## Required work
Nothing in the data may be altered as it is transcribed.

## Input
=== Section Start ===
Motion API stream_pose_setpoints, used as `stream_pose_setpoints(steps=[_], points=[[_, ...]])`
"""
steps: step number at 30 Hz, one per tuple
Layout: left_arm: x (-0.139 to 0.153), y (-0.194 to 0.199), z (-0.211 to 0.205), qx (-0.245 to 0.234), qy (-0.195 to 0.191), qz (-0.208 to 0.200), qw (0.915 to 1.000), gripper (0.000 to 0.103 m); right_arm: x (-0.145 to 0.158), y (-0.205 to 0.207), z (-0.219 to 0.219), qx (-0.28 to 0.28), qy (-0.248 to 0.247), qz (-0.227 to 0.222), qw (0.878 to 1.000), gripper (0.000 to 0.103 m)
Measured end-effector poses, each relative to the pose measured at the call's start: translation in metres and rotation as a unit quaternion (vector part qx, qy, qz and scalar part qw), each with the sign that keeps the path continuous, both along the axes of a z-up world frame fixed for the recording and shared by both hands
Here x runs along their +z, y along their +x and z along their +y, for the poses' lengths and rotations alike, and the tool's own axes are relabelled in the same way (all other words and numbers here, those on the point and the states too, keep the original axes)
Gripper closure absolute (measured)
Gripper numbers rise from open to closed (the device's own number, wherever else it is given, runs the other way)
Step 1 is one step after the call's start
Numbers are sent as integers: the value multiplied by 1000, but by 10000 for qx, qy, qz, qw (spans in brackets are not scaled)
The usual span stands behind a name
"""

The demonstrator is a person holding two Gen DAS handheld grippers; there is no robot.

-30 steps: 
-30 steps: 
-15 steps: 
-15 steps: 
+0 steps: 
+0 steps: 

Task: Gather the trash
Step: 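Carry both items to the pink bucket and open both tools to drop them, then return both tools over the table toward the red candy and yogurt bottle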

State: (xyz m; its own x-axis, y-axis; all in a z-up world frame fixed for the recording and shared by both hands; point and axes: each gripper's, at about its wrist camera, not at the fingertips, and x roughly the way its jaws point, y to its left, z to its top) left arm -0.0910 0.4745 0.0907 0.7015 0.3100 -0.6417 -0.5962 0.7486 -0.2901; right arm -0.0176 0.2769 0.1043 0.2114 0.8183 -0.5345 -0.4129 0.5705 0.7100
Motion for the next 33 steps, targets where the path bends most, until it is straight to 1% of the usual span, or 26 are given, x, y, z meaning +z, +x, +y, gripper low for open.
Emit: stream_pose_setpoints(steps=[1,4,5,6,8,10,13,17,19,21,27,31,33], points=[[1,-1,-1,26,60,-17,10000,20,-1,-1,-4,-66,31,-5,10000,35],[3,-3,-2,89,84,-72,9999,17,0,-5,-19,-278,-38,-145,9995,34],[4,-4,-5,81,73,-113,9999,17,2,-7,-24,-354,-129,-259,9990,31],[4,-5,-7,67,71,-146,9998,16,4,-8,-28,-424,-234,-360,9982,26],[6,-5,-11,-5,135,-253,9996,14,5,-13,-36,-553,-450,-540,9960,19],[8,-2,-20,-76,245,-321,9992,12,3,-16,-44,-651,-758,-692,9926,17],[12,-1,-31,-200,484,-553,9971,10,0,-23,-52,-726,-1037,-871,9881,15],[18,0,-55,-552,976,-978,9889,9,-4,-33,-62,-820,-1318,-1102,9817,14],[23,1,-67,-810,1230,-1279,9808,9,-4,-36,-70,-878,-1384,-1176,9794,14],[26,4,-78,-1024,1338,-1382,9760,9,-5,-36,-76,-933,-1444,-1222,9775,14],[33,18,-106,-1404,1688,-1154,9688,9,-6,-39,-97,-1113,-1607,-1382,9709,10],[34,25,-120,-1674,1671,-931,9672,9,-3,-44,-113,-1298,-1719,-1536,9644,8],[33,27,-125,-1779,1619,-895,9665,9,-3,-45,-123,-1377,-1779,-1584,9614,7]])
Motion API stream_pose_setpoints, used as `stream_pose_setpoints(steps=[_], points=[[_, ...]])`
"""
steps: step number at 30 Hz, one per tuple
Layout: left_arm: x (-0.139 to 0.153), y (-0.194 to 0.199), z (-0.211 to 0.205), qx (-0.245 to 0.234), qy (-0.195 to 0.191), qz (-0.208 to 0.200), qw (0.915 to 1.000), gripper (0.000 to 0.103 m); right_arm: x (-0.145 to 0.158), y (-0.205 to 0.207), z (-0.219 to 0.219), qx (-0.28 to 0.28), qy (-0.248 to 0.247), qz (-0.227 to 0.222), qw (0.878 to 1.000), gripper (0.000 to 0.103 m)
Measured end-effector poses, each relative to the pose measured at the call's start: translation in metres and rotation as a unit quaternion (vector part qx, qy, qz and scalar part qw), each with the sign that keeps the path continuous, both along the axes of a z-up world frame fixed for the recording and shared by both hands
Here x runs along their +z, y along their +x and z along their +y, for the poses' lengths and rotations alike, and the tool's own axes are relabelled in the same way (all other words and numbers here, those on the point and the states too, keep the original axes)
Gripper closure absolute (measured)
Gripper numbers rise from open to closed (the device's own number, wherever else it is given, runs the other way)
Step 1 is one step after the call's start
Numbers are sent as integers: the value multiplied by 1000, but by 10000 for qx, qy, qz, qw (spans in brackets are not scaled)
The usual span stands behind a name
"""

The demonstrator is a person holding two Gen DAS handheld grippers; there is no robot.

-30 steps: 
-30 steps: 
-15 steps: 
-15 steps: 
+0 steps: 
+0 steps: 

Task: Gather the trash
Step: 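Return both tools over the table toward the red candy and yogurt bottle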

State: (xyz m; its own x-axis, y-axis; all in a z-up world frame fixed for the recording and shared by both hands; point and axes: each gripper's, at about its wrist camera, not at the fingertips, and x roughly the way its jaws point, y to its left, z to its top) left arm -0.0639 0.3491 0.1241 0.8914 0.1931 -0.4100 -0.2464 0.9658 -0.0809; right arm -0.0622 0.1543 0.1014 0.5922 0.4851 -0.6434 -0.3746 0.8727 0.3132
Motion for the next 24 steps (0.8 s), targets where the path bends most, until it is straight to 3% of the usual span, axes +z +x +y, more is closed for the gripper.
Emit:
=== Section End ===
## Exercise response
Motion API stream_pose_setpoints, used as `stream_pose_setpoints(steps=[_], points=[[_, ...]])`
"""
steps: step number at 30 Hz, one per tuple
Layout: left_arm: x (-0.139 to 0.153), y (-0.194 to 0.199), z (-0.211 to 0.205), qx (-0.245 to 0.234), qy (-0.195 to 0.191), qz (-0.208 to 0.200), qw (0.915 to 1.000), gripper (0.000 to 0.103 m); right_arm: x (-0.145 to 0.158), y (-0.205 to 0.207), z (-0.219 to 0.219), qx (-0.28 to 0.28), qy (-0.248 to 0.247), qz (-0.227 to 0.222), qw (0.878 to 1.000), gripper (0.000 to 0.103 m)
Measured end-effector poses, each relative to the pose measured at the call's start: translation in metres and rotation as a unit quaternion (vector part qx, qy, qz and scalar part qw), each with the sign that keeps the path continuous, both along the axes of a z-up world frame fixed for the recording and shared by both hands
Here x runs along their +z, y along their +x and z along their +y, for the poses' lengths and rotations alike, and the tool's own axes are relabelled in the same way (all other words and numbers here, those on the point and the states too, keep the original axes)
Gripper closure absolute (measured)
Gripper numbers rise from open to closed (the device's own number, wherever else it is given, runs the other way)
Step 1 is one step after the call's start
Numbers are sent as integers: the value multiplied by 1000, but by 10000 for qx, qy, qz, qw (spans in brackets are not scaled)
The usual span stands behind a name
"""

The demonstrator is a person holding two Gen DAS handheld grippers; there is no robot.

-30 steps: 
-30 steps: 
-15 steps: 
-15 steps: 
+0 steps: 
+0 steps: 

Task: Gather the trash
Step: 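Carry both items to the pink bucket and open both tools to drop them, then return both tools over the table toward the red candy and yogurt bottle
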
State: (xyz m; its own x-axis, y-axis; all in a z-up world frame fixed for the recording and shared by both hands; point and axes: each gripper's, at about its wrist camera, not at the fingertips, and x roughly the way its jaws point, y to its left, z to its top) left arm -0.0910 0.4745 0.0907 0.7015 0.3100 -0.6417 -0.5962 0.7486 -0.2901; right arm -0.0176 0.2769 0.1043 0.2114 0.8183 -0.5345 -0.4129 0.5705 0.7100
Motion for the next 33 steps, targets where the path bends most, until it is straight to 1% of the usual span, or 26 are given, x, y, z meaning +z, +x, +y, gripper low for open.
Emit: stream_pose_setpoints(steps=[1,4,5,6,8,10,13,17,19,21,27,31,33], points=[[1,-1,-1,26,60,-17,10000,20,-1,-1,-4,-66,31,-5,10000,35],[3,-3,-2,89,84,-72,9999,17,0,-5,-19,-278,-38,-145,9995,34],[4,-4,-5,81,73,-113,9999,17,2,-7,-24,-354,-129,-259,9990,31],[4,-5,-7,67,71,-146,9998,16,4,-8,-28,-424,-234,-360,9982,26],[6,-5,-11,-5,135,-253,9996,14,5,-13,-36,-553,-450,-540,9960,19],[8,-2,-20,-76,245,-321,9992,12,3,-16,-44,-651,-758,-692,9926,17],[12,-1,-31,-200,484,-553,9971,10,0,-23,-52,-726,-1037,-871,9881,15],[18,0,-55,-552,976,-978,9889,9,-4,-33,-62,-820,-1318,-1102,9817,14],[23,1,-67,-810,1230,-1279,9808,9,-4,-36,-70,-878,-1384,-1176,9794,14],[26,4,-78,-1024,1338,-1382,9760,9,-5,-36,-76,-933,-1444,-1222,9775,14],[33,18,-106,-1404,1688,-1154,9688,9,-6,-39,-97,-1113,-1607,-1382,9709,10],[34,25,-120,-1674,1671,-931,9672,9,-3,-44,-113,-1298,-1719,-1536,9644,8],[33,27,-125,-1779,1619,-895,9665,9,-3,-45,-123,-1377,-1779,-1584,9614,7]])
Motion API stream_pose_setpoints, used as `stream_pose_setpoints(steps=[_], points=[[_, ...]])`
"""
steps: step number at 30 Hz, one per tuple
Layout: left_arm: x (-0.139 to 0.153), y (-0.194 to 0.199), z (-0.211 to 0.205), qx (-0.245 to 0.234), qy (-0.195 to 0.191), qz (-0.208 to 0.200), qw (0.915 to 1.000), gripper (0.000 to 0.103 m); right_arm: x (-0.145 to 0.158), y (-0.205 to 0.207), z (-0.219 to 0.219), qx (-0.28 to 0.28), qy (-0.248 to 0.247), qz (-0.227 to 0.222), qw (0.878 to 1.000), gripper (0.000 to 0.103 m)
Measured end-effector poses, each relative to the pose measured at the call's start: translation in metres and rotation as a unit quaternion (vector part qx, qy, qz and scalar part qw), each with the sign that keeps the path continuous, both along the axes of a z-up world frame fixed for the recording and shared by both hands
Here x runs along their +z, y along their +x and z along their +y, for the poses' lengths and rotations alike, and the tool's own axes are relabelled in the same way (all other words and numbers here, those on the point and the states too, keep the original axes)
Gripper closure absolute (measured)
Gripper numbers rise from open to closed (the device's own number, wherever else it is given, runs the other way)
Step 1 is one step after the call's start
Numbers are sent as integers: the value multiplied by 1000, but by 10000 for qx, qy, qz, qw (spans in brackets are not scaled)
The usual span stands behind a name
"""

The demonstrator is a person holding two Gen DAS handheld grippers; there is no robot.

-30 steps: 
-30 steps: 
-15 steps: 
-15 steps: 
+0 steps: 
+0 steps: 

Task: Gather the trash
Step: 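Return both tools over the table toward the red candy and yogurt bottle
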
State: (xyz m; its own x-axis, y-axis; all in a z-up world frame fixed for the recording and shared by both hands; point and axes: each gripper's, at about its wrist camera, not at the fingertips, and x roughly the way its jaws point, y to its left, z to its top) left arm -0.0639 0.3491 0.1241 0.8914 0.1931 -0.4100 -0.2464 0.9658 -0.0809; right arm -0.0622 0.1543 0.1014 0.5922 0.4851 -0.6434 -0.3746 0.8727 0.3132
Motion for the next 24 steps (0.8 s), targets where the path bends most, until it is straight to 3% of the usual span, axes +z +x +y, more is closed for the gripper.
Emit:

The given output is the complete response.